Ab urbe condita

Titus Livius (Livy)

Livy. History of Rome, Volumes 1-2. Roberts, Canon, Rev, translator. London, New York: J. M. Dent and Sons; E. P. Dutton and Co., 1912.

But[*](Camillus saves Rome.) gods and men alike prevented the Romans from living as a ransomed people. By a dispensation of Fortune it came about that before the infamous ransom was completed and all the gold weighed out, whilst the dispute was still going on, the Dictator appeared on the scene and ordered the gold to be carried away and the Gauls to move off.

As they declined to do so, and protested that a definite compact had been made, he informed them that when he was once appointed Dictator no compact was valid which was made by an inferior magistrate without his sanction.

He then warned the Gauls to prepare for battle, and ordered his men to pile their baggage into a heap, get their weapons ready, and win their country back by steel, not by gold.

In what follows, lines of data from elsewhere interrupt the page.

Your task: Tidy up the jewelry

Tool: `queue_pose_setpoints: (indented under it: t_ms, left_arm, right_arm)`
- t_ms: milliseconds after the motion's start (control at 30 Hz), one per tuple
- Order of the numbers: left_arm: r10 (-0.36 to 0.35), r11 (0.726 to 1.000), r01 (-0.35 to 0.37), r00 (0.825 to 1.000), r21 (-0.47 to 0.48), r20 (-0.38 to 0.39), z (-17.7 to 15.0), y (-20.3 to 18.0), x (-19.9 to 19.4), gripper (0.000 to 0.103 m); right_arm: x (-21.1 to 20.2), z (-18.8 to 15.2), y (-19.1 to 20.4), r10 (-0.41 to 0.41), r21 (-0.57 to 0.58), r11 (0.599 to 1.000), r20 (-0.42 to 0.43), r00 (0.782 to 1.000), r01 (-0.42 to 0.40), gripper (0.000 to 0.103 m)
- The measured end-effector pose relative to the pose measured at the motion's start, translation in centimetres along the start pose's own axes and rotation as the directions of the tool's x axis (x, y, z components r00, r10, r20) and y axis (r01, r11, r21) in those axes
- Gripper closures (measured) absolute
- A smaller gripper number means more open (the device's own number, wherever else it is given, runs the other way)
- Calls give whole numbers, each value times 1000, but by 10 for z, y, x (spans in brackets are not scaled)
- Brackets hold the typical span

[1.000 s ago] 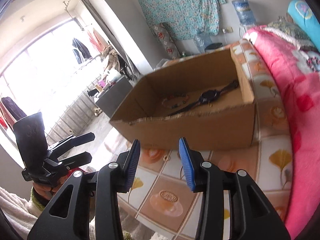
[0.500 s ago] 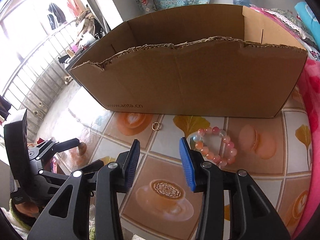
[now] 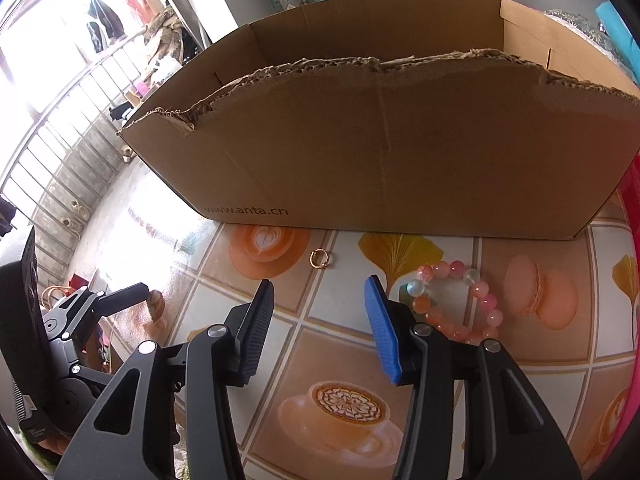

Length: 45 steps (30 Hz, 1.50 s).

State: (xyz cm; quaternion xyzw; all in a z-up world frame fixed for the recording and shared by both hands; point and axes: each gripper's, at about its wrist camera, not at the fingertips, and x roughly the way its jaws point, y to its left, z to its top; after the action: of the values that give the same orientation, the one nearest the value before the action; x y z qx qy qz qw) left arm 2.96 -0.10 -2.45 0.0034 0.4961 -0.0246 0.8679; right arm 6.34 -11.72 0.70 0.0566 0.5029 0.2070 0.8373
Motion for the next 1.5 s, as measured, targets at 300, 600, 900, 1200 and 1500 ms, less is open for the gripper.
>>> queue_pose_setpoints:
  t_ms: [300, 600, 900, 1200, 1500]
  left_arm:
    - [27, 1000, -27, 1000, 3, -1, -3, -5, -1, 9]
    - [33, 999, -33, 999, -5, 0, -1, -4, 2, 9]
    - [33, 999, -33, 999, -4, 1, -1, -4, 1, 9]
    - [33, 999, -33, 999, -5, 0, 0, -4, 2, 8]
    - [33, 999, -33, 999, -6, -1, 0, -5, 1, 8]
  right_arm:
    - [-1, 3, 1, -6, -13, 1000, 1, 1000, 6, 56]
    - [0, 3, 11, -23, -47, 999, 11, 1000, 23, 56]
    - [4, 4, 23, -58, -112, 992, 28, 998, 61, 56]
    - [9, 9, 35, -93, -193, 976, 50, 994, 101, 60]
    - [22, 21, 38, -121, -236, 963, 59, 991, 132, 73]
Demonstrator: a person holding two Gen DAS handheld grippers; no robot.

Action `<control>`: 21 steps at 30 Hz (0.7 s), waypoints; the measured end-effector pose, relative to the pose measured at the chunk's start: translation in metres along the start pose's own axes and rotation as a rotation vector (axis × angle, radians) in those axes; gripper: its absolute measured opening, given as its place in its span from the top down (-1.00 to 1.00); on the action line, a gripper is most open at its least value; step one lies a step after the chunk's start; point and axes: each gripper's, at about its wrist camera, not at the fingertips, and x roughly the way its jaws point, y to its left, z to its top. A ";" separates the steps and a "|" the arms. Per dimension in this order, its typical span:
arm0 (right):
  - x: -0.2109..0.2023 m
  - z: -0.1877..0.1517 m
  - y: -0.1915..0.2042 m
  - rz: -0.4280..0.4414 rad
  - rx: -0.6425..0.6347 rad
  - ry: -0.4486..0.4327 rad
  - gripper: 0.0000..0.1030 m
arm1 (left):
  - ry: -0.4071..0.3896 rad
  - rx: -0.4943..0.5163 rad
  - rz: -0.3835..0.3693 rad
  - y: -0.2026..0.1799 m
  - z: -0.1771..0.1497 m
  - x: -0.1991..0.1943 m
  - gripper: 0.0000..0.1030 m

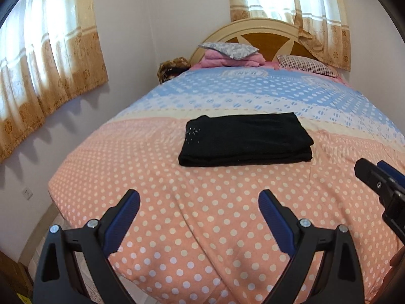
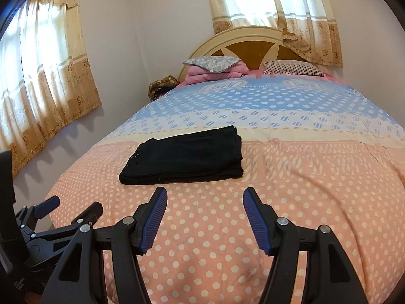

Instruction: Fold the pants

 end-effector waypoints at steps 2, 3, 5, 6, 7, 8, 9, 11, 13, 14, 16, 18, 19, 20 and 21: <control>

They must keep before their eyes the temples of the gods, their wives and children, and their country's soil, disfigured by the ravages of war —everything, in a word, which it was their duty to defend, to recover or to avenge.

He then drew up his men in the best formation that the nature of the ground, naturally uneven and now half burnt, admitted, and made every provision that his military skill suggested for securing the advantage of position and movement for his men. The Gauls, alarmed at the turn things had taken, seized their weapons and rushed upon the Romans with more rage than method.

Fortune had now turned, divine aid and human skill were on the side of Rome. At the very first encounter the Gauls were routed as easily as they had conquered at the Alia.